[INFORMATION SUPPLIED]
- Opening Delimiter -

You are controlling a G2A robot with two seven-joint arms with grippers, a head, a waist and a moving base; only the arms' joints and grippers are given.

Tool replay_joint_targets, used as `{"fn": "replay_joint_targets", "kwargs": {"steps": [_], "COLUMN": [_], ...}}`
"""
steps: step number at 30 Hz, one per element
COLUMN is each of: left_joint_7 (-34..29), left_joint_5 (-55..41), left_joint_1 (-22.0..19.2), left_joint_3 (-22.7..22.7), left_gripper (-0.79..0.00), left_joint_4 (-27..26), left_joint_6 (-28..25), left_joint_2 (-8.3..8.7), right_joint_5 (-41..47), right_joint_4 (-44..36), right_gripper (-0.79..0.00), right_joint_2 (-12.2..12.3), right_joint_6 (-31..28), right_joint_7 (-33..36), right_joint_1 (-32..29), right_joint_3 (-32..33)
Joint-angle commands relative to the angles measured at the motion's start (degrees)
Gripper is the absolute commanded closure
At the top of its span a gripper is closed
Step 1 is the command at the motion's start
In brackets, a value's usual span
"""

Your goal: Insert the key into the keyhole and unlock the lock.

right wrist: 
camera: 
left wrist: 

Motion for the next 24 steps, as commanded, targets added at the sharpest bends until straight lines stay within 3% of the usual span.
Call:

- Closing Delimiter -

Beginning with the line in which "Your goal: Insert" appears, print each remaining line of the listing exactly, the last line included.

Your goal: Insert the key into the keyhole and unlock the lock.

right wrist: 
camera: 
left wrist: 

Motion for the next 24 steps, as commanded, targets added at the sharpest bends until straight lines stay within 3% of the usual span.
Call:

There's no more to this exercise.